Yesterday, walking to the train station in the morning, I watched four staggered balloons rise in to the sky, maybe a quarter mile away and hundreds of yards up. I wondered if some kid had started the day losing their balloons, and it wasn't even 8 a.m. yet.
Half a block later, I look up again, and a raft of balloons, all tied together but shaking like they're trying to separate, has floated up in to the air. Slowly following the four leading balloons.
...
I was working late, waiting for some files to upload to a server so I could shut the computer down and go home, when my boss and a coworker invited me to come meet a job applicant for an editor position.

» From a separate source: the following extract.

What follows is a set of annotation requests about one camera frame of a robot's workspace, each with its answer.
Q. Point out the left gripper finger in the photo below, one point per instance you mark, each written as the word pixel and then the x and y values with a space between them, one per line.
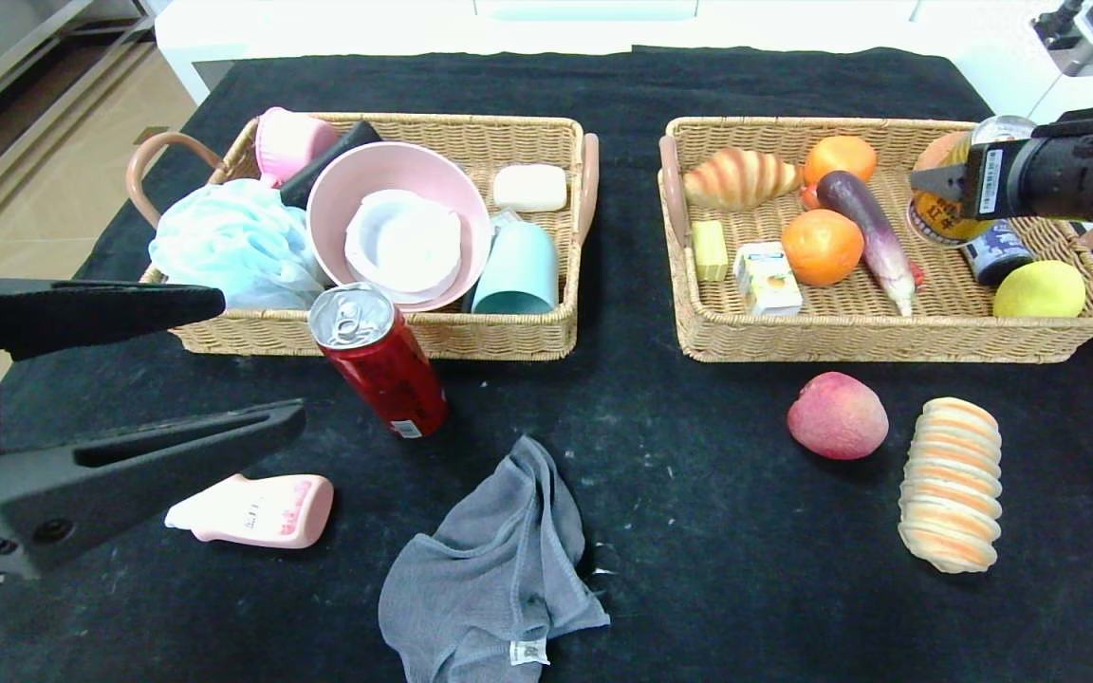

I went in, got to interrupt the conversation with the noticing of my presence but watch it continue when I didn't say anything. A few more words and I was introduced.
"Nice to meet you," I said. "They haven't been too hard on you, have they?" I asked, referring to my coworkers.
"Nah," he said. "They didn't leave any bruises." He chuckled.
"Ah. Oranges in socks, eh?"
That got an actual laugh from him.
My boss looked confused. "I don't get it," he said.
The interviewee said, "It's kind of old-fashioned. They used to say that if you put oranges in socks and hit someone with them, it would leave bruises."
My boss looked at me, so I said, "It appeared in Bonfire of the Vanities. Tom Wolfe." I haven't actually read the book, and once I realized that what I was saying made it sound like I had, I continued: "In the film adaptation, John Cusack plays a con man. He gets caught trying a change-related con at a bar, so they beat him up with oranges in sacks."
"Never saw it," my boss said.
Really, neither did I. Just that scene. But the guy who catches Cusack explains to him why he's putting oranges in a bag. It made an impression.
But with that one quick aside, I had made a quick connection with the job applicant over our shared knowledge of an old-fashioned form of violence. I have all sorts of odd stuff in my head.
This knack came in handy earlier this year, when I directed a photo shoot. I had to quickly find some common ground with all my models so we'd have something to talk about, keeping them smiling and enjoying themselves in the hot, oppressive green room we were shooting in. Sometimes it was music, sometimes it was movies. With one person, it was a conversation about the Boardwalk in Santa Cruz. I was able to tell her a bit of trivia, that the movie The Lost Boys opens on the Santa Cruz Boardwalk.
So there's that.
...
After work, I had quite a few beers with friends. We joked too loudly about inappropriate topics, but we were spending quite a bit, so the people running the coffee shop/internet cafe/Korean restaurant that we were at were quite fond of us.
On the walk home from the train station, I became fascinated with the color and fingernail paring shape of the moon. It was low in the sky and seemed bigger than usual.
But when I fit it in the viewer of my camera, all the magic went out of it.
...
The person who fixes it so we can take photos the size of our entire field of vision will make a fortune.